PS 89-148 - Modeling and prediction of feeding links using trait data

Friday, August 12, 2011
Exhibit Hall 3, Austin Convention Center
Edward B. Baskerville, Ecology and Evolutionary Biology, University of Michigan, Ann Arbor, MI
Background/Question/Methods

Food webs, networks of feeding links in an ecosystem, serve as a basic tool for understanding population dynamics, extinctions, and species distributions. Now, using new, high-resolution data sets and improved computational methods, it is increasingly possible to quantitatively test specific hypotheses about food-web structure and perform rich data analysis on food webs. To date, the focus of the analysis of food-web structure has centered on flexible generative models and the identification of broad patterns. However, in order to better understand specific webs, a discriminative approach, where the presence of feeding links is predicted from species traits, should also be useful. Additionally, by focusing on predictive ability, discriminative models may be able to adaptively guide sampling efforts.

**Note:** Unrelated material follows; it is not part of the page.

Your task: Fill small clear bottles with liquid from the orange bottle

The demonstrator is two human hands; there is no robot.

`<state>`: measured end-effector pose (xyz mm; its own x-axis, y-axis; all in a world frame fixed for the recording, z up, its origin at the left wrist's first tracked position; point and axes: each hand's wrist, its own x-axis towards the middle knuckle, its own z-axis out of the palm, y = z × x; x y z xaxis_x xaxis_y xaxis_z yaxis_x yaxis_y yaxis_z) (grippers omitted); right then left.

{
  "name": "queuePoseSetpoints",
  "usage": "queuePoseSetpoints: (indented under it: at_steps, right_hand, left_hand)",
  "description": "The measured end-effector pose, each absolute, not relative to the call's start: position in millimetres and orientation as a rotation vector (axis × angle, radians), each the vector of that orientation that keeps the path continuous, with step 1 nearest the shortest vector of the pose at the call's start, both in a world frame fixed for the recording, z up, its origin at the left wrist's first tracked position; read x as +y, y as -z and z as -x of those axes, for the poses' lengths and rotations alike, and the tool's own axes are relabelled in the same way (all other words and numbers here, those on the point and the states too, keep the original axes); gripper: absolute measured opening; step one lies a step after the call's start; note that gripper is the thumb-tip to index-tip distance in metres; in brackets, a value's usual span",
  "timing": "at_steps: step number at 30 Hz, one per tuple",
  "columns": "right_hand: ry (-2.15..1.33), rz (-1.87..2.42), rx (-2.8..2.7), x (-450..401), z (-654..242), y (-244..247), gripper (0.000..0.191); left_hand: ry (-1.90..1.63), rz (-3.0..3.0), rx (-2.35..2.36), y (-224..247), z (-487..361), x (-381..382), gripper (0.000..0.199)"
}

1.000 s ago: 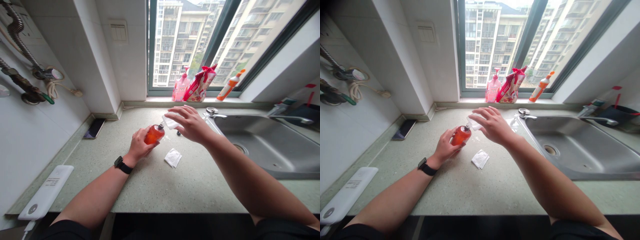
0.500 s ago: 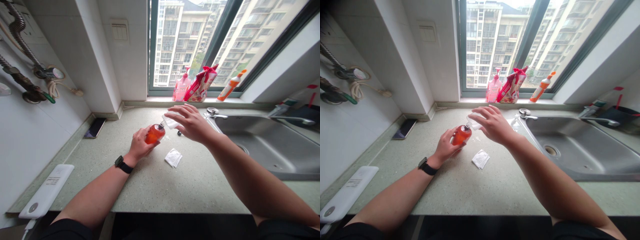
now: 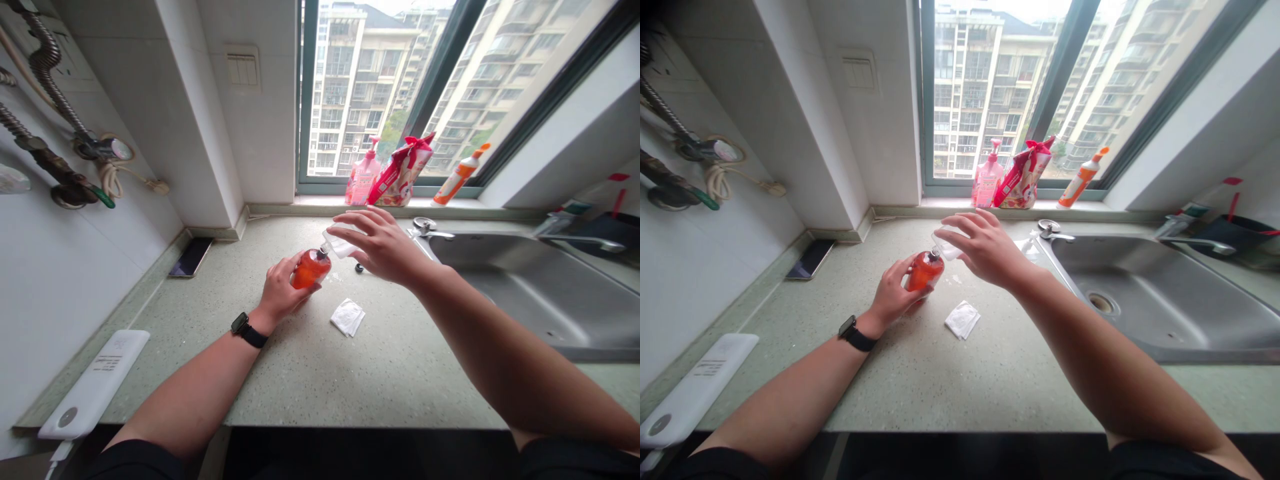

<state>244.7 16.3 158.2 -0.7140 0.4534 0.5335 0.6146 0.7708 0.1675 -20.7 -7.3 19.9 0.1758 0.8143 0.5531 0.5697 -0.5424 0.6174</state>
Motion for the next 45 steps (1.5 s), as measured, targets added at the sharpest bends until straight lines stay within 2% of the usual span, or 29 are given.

The food web of the Weddell Sea in Antarctica represents a new generation of high-resolution food-web data, and includes species in several habitat zones that range over many orders of magnitude in size. The focus of this study is to examine to what extent links in the Weddell Sea food web can be predicted from species traits, including continuous traits (e.g., body size) and categorical variables (e.g., metabolic class, habitat type), via several different models: (1) a logistic regression model based only on continuous traits; (2) logistic regressions between pairs of groups determined from matching rules for categorical variables; and (3) a support vector machine (SVM), a standard technique from machine learning.

Results/Conclusions

Models based on species trait data provide substantially better predictive ability over simple null generative models. Continuous traits alone do barely better than a random graph model, but the inclusion of categorical variables as predictors accounts for an order of magnitude more links. The standard machine-learning technique, the support vector machine, delivers the best predictive ability, but the matching rule-based model performs reasonably well, and groups species in a straightforward, biologically interpretable way.